We have, indeed, allowed selfish men (and women) and greedy interests to skin our world of some of its beauty and riches.
Affirmation: I will do what I can to protect my world for my children’s children.
Coaching questions: What evidence do you see that our world is being skinned of its richness?
You must go into the dark in order to bring forth your light. Debbie Ford, author
In her book The Dark Side of the Light Chasers, Debbie Ford asserts that as young children our personalities are like a mansion with many rooms. Unfortunately, as we get older we choose to shut down different parts of ourselves – close off the rooms that “aren’t appropriate.” As we shut these areas of our life off we end up with a smaller version of ourselves than we were meant or made to be.

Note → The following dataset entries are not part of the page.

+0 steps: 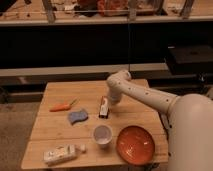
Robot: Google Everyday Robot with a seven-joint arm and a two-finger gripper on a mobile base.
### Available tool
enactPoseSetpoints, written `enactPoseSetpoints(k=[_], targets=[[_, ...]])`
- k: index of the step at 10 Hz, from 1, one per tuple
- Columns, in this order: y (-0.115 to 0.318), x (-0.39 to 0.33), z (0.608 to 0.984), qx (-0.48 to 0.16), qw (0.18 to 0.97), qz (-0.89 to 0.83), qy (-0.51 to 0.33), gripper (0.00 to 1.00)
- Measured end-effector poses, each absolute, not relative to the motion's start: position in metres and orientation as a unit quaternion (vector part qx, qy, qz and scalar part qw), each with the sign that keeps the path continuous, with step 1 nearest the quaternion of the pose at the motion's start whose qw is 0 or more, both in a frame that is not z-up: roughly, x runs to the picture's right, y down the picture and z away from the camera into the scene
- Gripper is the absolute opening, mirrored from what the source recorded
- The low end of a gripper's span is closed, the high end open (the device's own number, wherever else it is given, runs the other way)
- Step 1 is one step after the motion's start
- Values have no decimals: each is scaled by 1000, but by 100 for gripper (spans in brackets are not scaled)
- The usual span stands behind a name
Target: Push the eraser across the table
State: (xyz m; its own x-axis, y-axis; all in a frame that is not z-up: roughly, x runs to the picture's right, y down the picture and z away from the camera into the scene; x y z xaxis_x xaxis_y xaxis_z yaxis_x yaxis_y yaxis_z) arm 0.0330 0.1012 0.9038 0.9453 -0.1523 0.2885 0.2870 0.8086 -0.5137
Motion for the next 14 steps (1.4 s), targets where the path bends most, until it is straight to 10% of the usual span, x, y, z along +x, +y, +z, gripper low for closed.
enactPoseSetpoints(k=[14], targets=[[105,-21,896,-276,944,-129,-125,0]])
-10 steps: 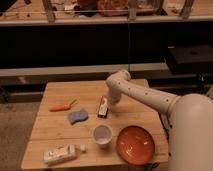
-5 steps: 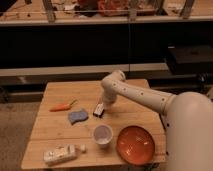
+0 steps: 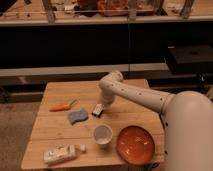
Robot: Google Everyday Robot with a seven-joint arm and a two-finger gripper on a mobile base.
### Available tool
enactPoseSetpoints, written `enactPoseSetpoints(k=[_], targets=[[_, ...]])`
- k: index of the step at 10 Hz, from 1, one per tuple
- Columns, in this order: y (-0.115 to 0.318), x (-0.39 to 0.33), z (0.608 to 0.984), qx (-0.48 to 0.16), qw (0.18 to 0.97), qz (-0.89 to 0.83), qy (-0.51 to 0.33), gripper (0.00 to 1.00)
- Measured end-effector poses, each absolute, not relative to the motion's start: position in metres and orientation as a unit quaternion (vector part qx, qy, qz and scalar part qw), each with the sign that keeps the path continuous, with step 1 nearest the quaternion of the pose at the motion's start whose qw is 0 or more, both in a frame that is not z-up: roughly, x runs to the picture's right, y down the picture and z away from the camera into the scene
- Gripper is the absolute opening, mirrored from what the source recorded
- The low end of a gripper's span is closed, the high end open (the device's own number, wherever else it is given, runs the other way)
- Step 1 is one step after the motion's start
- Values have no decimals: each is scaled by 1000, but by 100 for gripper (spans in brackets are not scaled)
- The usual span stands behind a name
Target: Push the eraser across the table
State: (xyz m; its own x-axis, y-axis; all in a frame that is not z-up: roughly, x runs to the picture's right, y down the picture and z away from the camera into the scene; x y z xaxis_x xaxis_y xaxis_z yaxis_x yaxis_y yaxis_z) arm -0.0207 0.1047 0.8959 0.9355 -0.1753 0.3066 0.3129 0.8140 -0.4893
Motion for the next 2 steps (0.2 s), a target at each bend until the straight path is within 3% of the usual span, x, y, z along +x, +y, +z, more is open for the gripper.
enactPoseSetpoints(k=[2], targets=[[106,-26,895,-276,944,-133,-125,0]])
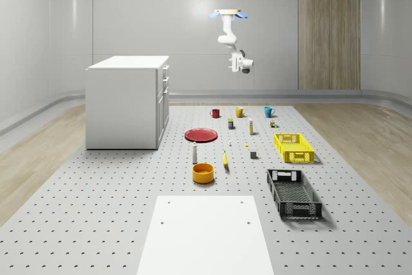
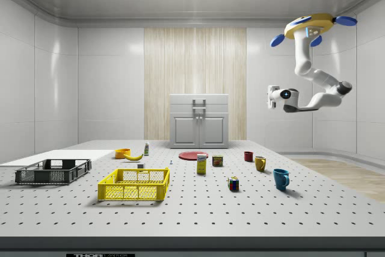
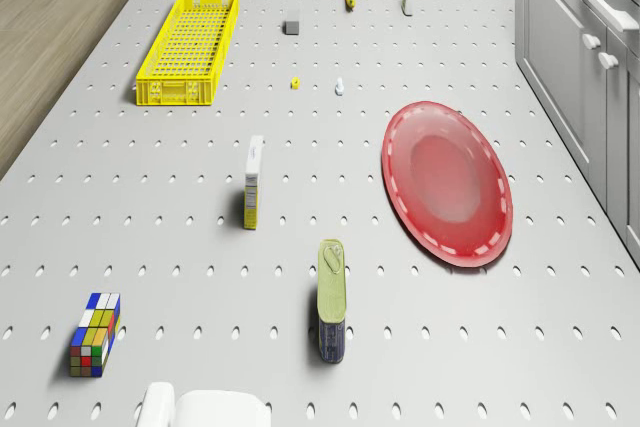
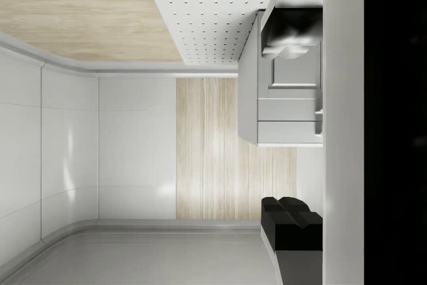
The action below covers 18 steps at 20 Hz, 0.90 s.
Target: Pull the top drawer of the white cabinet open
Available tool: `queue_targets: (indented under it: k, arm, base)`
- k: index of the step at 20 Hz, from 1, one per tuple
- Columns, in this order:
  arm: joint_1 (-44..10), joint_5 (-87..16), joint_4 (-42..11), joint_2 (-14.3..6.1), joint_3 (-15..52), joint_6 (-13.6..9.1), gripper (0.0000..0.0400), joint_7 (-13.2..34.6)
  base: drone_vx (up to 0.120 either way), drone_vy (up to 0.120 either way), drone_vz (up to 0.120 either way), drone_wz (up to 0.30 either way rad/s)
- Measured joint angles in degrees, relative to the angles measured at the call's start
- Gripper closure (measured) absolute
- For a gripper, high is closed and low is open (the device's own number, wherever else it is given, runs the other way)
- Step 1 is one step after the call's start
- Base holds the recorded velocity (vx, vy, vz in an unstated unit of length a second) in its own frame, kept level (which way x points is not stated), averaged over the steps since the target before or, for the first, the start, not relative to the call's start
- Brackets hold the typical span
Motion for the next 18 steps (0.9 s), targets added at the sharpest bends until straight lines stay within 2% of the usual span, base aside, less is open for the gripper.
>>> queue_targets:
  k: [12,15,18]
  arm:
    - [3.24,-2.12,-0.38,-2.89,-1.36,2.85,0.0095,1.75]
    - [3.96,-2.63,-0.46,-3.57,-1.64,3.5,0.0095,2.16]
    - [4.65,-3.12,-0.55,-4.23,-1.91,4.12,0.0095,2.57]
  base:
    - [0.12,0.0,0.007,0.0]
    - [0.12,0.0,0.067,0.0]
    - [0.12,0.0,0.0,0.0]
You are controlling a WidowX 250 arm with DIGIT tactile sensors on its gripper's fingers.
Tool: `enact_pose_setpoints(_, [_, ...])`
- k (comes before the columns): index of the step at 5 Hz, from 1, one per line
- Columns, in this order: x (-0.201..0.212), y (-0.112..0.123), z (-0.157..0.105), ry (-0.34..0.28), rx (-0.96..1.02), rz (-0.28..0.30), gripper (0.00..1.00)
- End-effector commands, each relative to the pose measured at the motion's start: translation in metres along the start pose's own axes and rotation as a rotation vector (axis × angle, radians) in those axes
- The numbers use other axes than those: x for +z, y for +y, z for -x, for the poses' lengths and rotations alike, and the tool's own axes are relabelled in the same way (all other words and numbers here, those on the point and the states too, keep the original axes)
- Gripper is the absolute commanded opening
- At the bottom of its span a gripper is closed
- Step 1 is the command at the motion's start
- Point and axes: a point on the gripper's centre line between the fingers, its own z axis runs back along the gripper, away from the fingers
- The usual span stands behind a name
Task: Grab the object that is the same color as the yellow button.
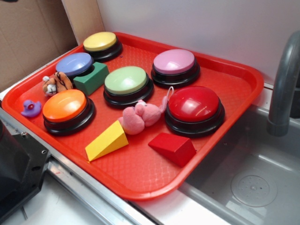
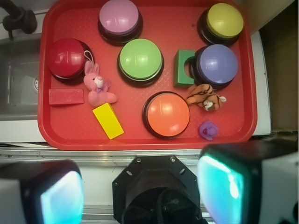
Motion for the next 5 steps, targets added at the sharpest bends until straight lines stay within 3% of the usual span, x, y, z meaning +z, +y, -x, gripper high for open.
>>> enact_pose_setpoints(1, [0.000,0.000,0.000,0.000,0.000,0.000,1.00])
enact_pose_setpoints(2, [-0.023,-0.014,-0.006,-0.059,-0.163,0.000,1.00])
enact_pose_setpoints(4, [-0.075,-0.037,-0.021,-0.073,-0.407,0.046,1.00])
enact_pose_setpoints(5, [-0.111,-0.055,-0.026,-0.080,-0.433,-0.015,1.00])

As I have reclaimed some of the rooms in my mansion, I have also been able to reclaim or accept others who have the traits I’ve closed off. For instance, part of my dark side is to use food as my drug of choice. As I claim this truth, I’m not only better able to live a healthier lifestyle, I’m able to accept others with the same dark side.
When I notice that I’m appalled by people who act out of anger, I wonder about my own “room” called anger that has been sealed off and the part of me that could also act this way. What I notice and dislike most about others is often the piece within myself that I need to claim as my own.
Coaching questions: What bothers you about others’ behavior? What really gets under your skin? Can you see this piece buried within you? Check it out and see what happens.